| Sushi seems to attract more than its fair share of service gimmicks there's the train at Yuzuki (I love that the Soo Line coal car delivers rainbow maki to your table) and the boats at Sakana Grill and Sumo. The best of all, though, is the conveyor belt at Daikichi on Stephen Avenue Walk (111 - 8 Ave. S.W., phone 265-1398). Rather than being a substitute waiter, like the train and the boats, the conveyor belt changes the way you think about food.
Daikichi has two bi-level conveyor belts, each about 20 feet long, with hot food like gyoza or heated firm tofu on the top belt under heat lamps, and cold food on the bottom belt. Diners sit in front of the belt like battery chickens and take small plates off either belt.
The prime seats are obviously at the point nearest the kitchen where the plates come out.
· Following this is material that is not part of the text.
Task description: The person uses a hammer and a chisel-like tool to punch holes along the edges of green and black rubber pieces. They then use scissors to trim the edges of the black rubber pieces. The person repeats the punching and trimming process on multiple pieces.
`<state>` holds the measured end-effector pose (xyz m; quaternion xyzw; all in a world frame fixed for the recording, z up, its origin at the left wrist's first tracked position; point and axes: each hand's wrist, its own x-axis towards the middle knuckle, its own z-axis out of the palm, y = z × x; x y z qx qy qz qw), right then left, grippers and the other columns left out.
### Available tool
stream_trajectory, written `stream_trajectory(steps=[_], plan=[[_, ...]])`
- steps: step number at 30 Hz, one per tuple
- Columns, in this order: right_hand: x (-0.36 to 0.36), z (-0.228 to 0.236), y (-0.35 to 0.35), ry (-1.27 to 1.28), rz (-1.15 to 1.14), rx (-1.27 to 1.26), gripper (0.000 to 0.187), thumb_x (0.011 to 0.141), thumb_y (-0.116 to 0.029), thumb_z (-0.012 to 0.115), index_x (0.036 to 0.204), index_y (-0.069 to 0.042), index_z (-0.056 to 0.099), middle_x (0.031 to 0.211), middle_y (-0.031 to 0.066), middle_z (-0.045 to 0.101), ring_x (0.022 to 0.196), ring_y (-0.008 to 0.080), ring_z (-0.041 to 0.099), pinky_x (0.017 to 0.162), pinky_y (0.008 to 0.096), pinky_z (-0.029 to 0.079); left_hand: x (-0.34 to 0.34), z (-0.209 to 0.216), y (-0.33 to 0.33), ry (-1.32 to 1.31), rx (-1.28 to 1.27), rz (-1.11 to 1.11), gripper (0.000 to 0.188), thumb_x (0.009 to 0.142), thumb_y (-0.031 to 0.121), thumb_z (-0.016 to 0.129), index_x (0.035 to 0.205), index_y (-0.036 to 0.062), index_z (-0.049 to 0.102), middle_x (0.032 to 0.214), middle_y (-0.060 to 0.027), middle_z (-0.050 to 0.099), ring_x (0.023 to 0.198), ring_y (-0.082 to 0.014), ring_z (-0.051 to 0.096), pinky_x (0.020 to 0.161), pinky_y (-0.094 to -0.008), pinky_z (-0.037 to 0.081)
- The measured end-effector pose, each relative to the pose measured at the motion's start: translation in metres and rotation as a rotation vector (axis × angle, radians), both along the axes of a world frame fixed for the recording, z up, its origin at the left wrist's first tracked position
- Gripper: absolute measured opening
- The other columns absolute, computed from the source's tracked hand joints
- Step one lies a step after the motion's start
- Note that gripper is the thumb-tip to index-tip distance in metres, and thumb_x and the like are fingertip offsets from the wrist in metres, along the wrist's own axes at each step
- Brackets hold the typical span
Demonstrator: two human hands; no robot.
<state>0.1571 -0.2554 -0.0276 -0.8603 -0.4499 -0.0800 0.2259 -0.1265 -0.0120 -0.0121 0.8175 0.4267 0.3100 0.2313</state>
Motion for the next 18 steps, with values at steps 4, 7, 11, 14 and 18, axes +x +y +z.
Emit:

After we were sitting there for about 20 minutes, it was easy to see what wasn't popular little forlorn pieces of prawn sushi circling the belt like abandoned luggage aren't entirely appetizing and add a bit of unexpected pathos.
However, the food was surprisingly good and, given that you sit down and begin eating right away, is delivered with frightening efficiency. My companions and I were in and out, stuffed to bursting with decent Japanese fare (it's $15 for all you can eat at lunchtime), in less than half an hour, leaving us somewhat bewildered.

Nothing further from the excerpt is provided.